### TASK DETAILS
A verbatim copy of all entries is the expected output.

++++ SUPPLIED DATA ++++

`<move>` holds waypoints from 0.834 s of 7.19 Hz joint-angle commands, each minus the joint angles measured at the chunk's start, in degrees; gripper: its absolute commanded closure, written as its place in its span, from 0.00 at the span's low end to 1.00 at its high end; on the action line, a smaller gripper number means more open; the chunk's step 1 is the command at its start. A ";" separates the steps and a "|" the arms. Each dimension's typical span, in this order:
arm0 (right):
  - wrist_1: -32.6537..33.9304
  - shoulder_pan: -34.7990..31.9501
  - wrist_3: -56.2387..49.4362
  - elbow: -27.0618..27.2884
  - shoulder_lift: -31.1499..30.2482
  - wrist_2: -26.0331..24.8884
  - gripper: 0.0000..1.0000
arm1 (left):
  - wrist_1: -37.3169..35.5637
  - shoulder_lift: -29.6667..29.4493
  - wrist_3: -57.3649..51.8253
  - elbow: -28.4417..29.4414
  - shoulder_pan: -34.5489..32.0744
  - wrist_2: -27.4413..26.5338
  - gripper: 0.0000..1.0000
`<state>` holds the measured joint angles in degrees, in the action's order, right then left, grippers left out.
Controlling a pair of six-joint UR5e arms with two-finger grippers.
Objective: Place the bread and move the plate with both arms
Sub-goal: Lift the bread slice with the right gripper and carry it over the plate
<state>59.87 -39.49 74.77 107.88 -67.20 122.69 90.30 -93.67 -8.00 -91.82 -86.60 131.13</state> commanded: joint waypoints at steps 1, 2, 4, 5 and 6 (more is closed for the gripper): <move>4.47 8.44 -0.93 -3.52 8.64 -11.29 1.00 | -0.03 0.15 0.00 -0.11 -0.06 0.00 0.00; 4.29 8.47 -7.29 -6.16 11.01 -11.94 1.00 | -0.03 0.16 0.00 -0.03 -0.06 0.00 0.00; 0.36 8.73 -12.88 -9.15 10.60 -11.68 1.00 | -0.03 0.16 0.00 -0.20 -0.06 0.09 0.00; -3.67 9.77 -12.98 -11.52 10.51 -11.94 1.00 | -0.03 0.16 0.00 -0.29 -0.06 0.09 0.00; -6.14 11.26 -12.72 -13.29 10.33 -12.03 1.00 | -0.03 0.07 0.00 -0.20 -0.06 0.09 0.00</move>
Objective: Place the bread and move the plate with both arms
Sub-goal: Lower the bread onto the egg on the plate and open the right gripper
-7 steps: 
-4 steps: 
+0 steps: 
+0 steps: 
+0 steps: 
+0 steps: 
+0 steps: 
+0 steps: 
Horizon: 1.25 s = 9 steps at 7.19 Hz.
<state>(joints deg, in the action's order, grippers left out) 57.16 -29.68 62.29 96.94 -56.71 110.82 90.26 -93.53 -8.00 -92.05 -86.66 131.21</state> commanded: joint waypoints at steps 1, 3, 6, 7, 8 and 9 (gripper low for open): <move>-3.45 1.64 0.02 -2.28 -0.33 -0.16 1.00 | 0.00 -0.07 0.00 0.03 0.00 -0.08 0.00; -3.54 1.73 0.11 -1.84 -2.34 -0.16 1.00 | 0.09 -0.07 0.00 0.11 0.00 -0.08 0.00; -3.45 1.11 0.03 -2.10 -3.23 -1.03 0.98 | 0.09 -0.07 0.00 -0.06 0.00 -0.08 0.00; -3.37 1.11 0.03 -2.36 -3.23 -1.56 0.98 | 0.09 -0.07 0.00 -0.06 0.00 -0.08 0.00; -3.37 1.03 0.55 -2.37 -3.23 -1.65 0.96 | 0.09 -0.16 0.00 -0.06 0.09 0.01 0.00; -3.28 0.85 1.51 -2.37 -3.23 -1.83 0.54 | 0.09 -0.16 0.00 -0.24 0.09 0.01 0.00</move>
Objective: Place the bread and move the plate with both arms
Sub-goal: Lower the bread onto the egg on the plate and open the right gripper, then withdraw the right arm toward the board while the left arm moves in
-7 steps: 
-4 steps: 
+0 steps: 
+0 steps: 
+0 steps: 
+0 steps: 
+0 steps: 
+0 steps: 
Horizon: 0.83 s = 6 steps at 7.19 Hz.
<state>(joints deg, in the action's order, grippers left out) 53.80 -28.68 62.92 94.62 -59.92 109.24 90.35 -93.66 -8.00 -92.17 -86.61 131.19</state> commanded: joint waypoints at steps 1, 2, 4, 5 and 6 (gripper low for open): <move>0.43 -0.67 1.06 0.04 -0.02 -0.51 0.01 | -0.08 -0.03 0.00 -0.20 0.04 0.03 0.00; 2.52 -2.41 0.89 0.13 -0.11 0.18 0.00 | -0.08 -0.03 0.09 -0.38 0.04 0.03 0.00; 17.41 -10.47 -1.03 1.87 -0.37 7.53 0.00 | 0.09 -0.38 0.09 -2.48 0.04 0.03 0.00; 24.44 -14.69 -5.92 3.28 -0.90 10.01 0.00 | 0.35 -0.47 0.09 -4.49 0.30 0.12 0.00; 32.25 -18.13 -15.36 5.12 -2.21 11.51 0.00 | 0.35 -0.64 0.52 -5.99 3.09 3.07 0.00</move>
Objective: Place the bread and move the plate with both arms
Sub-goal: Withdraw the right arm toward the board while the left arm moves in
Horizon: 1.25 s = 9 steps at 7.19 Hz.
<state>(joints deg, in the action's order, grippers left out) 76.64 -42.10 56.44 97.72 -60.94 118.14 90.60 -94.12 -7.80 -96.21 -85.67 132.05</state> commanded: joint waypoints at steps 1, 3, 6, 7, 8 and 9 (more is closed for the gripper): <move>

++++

### FINISHED TASK
`<move>` holds waypoints from 0.834 s of 7.19 Hz joint-angle commands, each minus the joint angles measured at the chunk's start, in degrees; gripper: its absolute commanded closure, written as its place in its span, from 0.00 at the span's low end to 1.00 at its high end; on the action line, a smaller gripper number means more open; the chunk's step 1 is the command at its start. A ";" separates the steps and a "|" the arms. Each dimension's typical span, in this order:
arm0 (right):
  - wrist_1: -32.6537..33.9304
  - shoulder_pan: -34.7990..31.9501
  - wrist_3: -56.2387..49.4362
  - elbow: -27.0618..27.2884
  - shoulder_lift: -31.1499..30.2482
  - wrist_2: -26.0331..24.8884
  - gripper: 0.0000..1.0000
arm1 (left):
  - wrist_1: -37.3169..35.5637
  - shoulder_lift: -29.6667..29.4493
  - wrist_3: -57.3649..51.8253
  - elbow: -28.4417..29.4414
  - shoulder_pan: -34.5489..32.0744
  - wrist_2: -27.4413..26.5338
  - gripper: 0.0000..1.0000
`<state>` holds the measured joint angles in degrees, in the action's order, right then left, grippers left out.
Controlling a pair of six-joint UR5e arms with two-finger grippers.
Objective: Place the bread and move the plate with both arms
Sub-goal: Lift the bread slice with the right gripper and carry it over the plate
<state>59.87 -39.49 74.77 107.88 -67.20 122.69 90.30 -93.67 -8.00 -91.82 -86.60 131.13</state> commanded: joint waypoints at steps 1, 2, 4, 5 and 6 (more is closed for the gripper): <move>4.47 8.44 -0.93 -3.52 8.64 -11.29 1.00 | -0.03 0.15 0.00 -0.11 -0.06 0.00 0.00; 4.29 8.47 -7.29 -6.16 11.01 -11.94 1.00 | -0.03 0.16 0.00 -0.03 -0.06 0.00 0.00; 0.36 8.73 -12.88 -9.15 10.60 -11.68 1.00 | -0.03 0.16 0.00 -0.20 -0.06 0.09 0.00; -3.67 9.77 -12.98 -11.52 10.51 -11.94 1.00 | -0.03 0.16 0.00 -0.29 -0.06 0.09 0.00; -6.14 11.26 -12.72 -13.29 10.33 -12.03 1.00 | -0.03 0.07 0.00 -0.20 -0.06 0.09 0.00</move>
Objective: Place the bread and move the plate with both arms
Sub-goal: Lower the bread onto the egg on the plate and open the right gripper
-7 steps: 
-4 steps: 
+0 steps: 
+0 steps: 
+0 steps: 
+0 steps: 
+0 steps: 
+0 steps: 
Horizon: 1.25 s = 9 steps at 7.19 Hz.
<state>(joints deg, in the action's order, grippers left out) 57.16 -29.68 62.29 96.94 -56.71 110.82 90.26 -93.53 -8.00 -92.05 -86.66 131.21</state> commanded: joint waypoints at steps 1, 3, 6, 7, 8 and 9 (gripper low for open): <move>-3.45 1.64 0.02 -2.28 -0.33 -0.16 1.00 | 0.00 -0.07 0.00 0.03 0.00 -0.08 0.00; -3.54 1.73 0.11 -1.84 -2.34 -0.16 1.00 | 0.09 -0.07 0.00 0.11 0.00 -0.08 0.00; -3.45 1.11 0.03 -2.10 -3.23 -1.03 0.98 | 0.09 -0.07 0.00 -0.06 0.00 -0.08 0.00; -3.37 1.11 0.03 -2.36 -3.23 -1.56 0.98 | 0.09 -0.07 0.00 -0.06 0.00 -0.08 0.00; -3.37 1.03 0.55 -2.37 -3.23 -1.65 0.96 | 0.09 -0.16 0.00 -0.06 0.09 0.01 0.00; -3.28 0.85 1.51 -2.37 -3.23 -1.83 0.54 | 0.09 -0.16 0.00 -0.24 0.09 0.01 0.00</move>
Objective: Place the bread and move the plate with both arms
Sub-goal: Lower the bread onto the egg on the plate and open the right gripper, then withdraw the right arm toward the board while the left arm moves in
-7 steps: 
-4 steps: 
+0 steps: 
+0 steps: 
+0 steps: 
+0 steps: 
+0 steps: 
+0 steps: 
Horizon: 0.83 s = 6 steps at 7.19 Hz.
<state>(joints deg, in the action's order, grippers left out) 53.80 -28.68 62.92 94.62 -59.92 109.24 90.35 -93.66 -8.00 -92.17 -86.61 131.19</state> commanded: joint waypoints at steps 1, 2, 4, 5 and 6 (gripper low for open): <move>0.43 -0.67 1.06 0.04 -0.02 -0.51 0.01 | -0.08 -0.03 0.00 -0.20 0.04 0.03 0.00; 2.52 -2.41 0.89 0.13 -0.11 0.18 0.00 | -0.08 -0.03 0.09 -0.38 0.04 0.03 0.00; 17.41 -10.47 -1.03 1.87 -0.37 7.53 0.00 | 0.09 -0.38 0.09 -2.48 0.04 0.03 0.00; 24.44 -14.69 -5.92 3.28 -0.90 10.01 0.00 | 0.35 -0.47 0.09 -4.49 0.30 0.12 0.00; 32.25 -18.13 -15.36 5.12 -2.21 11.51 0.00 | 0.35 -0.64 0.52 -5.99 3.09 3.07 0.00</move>
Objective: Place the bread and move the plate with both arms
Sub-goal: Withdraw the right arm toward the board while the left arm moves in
Horizon: 1.25 s = 9 steps at 7.19 Hz.
<state>(joints deg, in the action's order, grippers left out) 76.64 -42.10 56.44 97.72 -60.94 118.14 90.60 -94.12 -7.80 -96.21 -85.67 132.05</state> commanded: joint waypoints at steps 1, 3, 6, 7, 8 and 9 (more is closed for the gripper): <move>

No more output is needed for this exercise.